In Italia, fin dal 1992, tutti i neonati vengono sottoposti allo screening per la fibrosi cistica. Oggi, per indagare precocemente la presenza della malattia, si utilizza un test basato sul dosaggio della tripsina, un enzima pancreatico. Il dosaggio viene effettuato sulla goccia di sangue prelevata dal tallone del neonato entro le prime 72 ore di vita, la stessa goccia di sangue che si usa anche per indagare le altre patologie ricercate nello screening metabolico esteso.

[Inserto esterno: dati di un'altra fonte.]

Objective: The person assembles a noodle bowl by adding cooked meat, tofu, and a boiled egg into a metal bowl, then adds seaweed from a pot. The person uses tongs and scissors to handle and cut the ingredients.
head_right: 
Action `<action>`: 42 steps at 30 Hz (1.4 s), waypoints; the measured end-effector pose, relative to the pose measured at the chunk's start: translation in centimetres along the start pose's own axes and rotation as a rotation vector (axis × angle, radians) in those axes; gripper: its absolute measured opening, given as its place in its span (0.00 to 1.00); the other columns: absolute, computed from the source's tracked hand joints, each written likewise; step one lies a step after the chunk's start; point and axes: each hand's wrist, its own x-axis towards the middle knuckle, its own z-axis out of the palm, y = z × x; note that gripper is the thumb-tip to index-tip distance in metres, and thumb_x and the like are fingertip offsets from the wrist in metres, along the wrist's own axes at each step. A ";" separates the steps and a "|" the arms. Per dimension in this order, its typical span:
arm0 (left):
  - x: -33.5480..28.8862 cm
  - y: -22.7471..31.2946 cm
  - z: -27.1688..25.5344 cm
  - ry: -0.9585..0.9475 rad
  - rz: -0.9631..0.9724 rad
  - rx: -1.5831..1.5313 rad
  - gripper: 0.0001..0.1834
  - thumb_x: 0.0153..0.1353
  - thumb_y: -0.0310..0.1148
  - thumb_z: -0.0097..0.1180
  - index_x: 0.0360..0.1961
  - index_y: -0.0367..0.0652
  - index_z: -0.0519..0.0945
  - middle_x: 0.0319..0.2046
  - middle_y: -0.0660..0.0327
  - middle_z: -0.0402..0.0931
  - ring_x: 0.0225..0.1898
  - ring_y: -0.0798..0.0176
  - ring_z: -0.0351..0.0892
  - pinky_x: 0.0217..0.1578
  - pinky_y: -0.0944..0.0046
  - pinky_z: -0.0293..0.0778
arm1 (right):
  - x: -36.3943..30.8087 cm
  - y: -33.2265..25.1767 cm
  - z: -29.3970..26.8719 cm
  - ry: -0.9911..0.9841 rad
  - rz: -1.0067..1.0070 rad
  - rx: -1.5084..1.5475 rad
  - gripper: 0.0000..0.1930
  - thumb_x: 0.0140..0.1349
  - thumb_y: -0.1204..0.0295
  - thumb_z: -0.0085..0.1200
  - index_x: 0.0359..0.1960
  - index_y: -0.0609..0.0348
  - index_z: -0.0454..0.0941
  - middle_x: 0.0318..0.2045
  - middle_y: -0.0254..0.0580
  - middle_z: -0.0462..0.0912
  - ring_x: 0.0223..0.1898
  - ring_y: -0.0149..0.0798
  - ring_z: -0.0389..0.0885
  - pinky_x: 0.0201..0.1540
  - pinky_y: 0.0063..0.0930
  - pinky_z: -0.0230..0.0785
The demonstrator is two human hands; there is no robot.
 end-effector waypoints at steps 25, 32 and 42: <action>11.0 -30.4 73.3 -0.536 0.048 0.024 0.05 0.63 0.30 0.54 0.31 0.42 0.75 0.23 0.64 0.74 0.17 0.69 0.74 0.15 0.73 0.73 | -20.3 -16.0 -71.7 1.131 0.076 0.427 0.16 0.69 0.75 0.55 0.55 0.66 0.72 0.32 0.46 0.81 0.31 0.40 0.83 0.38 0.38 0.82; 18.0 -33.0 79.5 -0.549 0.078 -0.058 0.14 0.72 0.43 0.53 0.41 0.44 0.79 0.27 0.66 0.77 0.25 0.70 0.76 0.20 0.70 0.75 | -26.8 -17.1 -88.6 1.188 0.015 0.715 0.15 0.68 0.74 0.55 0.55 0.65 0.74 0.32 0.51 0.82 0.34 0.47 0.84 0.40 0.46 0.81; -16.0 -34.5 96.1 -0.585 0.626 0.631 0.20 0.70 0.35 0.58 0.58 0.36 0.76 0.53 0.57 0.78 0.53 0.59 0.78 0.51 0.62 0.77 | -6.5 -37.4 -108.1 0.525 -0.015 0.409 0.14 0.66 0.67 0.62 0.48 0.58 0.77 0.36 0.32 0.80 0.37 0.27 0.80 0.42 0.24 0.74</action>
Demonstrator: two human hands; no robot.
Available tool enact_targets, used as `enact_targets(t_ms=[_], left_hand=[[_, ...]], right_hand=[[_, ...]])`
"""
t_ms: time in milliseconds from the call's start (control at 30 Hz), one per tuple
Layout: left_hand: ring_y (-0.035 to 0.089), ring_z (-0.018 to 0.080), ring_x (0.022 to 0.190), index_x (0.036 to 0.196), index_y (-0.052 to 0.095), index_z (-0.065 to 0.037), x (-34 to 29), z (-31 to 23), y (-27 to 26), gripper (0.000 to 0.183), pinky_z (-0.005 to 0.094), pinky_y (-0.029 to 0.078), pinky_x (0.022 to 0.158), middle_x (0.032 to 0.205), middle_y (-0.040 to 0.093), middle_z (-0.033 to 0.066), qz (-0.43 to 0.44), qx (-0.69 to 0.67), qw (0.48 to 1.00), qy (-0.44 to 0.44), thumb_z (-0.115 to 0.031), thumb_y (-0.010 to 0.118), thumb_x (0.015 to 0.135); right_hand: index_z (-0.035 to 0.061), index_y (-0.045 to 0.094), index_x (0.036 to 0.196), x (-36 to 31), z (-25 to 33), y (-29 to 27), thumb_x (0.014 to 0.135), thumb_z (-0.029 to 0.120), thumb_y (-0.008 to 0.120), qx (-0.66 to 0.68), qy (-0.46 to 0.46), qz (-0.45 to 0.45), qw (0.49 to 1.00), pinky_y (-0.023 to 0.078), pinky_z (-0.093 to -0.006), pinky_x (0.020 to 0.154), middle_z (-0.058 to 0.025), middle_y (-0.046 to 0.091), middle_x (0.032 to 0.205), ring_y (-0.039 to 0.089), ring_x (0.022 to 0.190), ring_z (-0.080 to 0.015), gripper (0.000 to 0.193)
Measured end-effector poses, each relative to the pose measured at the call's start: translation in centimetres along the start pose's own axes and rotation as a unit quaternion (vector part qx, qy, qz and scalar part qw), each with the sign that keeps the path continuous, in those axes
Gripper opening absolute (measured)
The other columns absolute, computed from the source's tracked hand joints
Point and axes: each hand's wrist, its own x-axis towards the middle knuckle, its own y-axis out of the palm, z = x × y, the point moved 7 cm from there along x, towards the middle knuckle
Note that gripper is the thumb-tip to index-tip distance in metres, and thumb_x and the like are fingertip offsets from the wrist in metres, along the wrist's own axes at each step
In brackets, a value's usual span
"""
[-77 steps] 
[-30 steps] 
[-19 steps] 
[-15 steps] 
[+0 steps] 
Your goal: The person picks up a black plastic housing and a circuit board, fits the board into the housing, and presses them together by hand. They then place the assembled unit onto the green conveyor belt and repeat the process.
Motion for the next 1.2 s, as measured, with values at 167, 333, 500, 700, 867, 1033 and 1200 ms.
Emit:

Se lo screening è negativo, le famiglie non ricevono alcuna comunicazione in merito. Nel caso in cui il test individui livelli elevati di tripsina, la famiglia viene richiamata per effettuare un secondo dosaggio enzimatico, generalmente entro il ventesimo giorno di vita. Se anche questo secondo test conferma il rischio, si procede con test più precisi, come i test genetici che ricercano le più frequenti mutazioni che causano la malattia, insieme ad altri test specifici come il test del sudore. Questo esame, che consiste nel misurare la concentrazione di sale nel sudore, è un test indolore e non invasivo che si esegue in ambulatorio, ed è forse il modo più efficace per diagnosticare la fibrosi cistica.